Abstract

In order to enhance sampling in biomolecular simulation many efforts have focused on reducing the effective degrees of freedom and employing coarse-grained models. Structure-based or Go-models for protein folding are based on the energy landscape theory and the principle of minimal frustration have demonstrated good agreement with experimental measurements and are computationally sufficiently tractable to allow simulating large-scale structural transitions and provide sufficient sampling even of large-scale conformational transitions. Linking these minimal or coarse-grained models to physically motivated empirical force fields would enhance understanding of the underlying physical/chemical interactions.Here, we present a novel approach combining an efficient coarse-grained native structure-based model with a physics based all-atom model.
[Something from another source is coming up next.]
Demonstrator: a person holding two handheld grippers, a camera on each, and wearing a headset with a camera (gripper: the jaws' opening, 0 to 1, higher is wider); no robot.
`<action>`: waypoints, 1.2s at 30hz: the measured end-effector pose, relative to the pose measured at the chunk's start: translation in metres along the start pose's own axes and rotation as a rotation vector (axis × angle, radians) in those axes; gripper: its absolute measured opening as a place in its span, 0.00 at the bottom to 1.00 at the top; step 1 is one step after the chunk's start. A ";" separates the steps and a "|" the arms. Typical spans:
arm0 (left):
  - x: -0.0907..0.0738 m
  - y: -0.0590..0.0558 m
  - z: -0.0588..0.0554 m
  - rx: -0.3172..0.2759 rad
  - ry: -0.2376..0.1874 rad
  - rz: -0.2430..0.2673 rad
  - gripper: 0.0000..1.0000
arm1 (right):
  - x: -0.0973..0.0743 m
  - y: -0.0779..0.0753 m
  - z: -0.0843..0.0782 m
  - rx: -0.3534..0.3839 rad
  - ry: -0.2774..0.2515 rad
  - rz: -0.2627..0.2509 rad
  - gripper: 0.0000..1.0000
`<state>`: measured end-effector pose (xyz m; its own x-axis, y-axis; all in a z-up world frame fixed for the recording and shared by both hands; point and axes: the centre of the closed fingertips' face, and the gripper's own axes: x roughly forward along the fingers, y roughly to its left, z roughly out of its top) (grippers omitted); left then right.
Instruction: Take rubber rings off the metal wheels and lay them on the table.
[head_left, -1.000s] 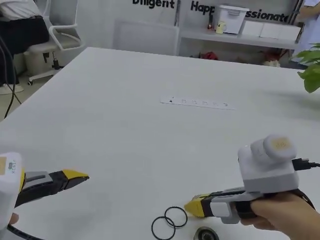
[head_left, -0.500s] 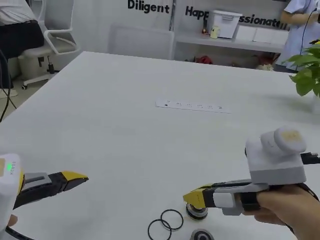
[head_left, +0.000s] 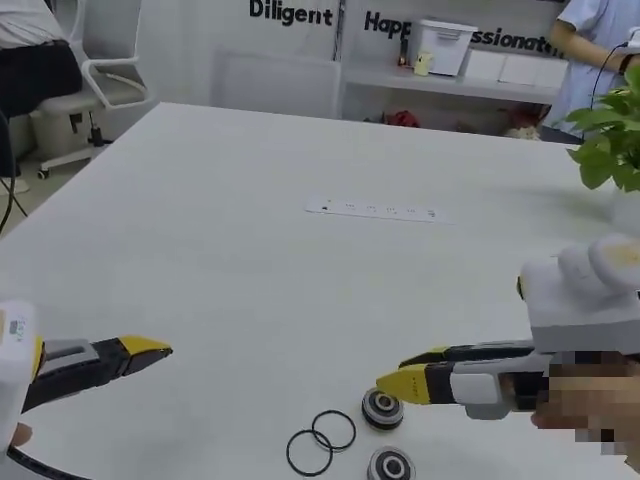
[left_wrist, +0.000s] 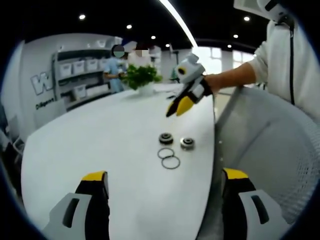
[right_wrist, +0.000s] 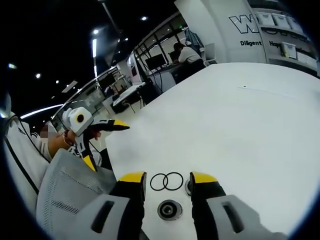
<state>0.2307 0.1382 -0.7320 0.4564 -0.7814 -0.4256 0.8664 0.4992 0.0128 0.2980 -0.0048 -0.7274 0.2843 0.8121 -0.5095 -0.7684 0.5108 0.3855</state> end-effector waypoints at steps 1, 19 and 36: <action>0.000 0.000 0.001 -0.002 -0.001 0.002 0.95 | -0.002 0.000 0.001 -0.014 -0.003 -0.001 0.33; -0.004 -0.011 0.033 -0.004 -0.012 0.067 1.00 | -0.048 0.010 0.018 -0.208 -0.017 0.010 0.45; 0.006 -0.021 0.068 0.019 -0.016 0.056 1.00 | -0.077 -0.007 0.023 -0.277 -0.053 -0.016 0.42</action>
This approach targets the sampling problem that has plagued traditional simulation methods for decades while providing an energetically accurate description of conformational transitions. Our approach is based on Hamiltonian exchange, a variant of the Replica-exchange concept, by coupling the Hamiltonians that operate not on different temperatures, but on different levels of representation. Each level is occupied by a combination of the two mixed Hamiltonians Htotal=λH1+(1-λ)H2. During simulation, one permits exchanges between neighboring levels. We observe frequent transitions between neighboring levels and an enhanced sampling efficiency for model proteins.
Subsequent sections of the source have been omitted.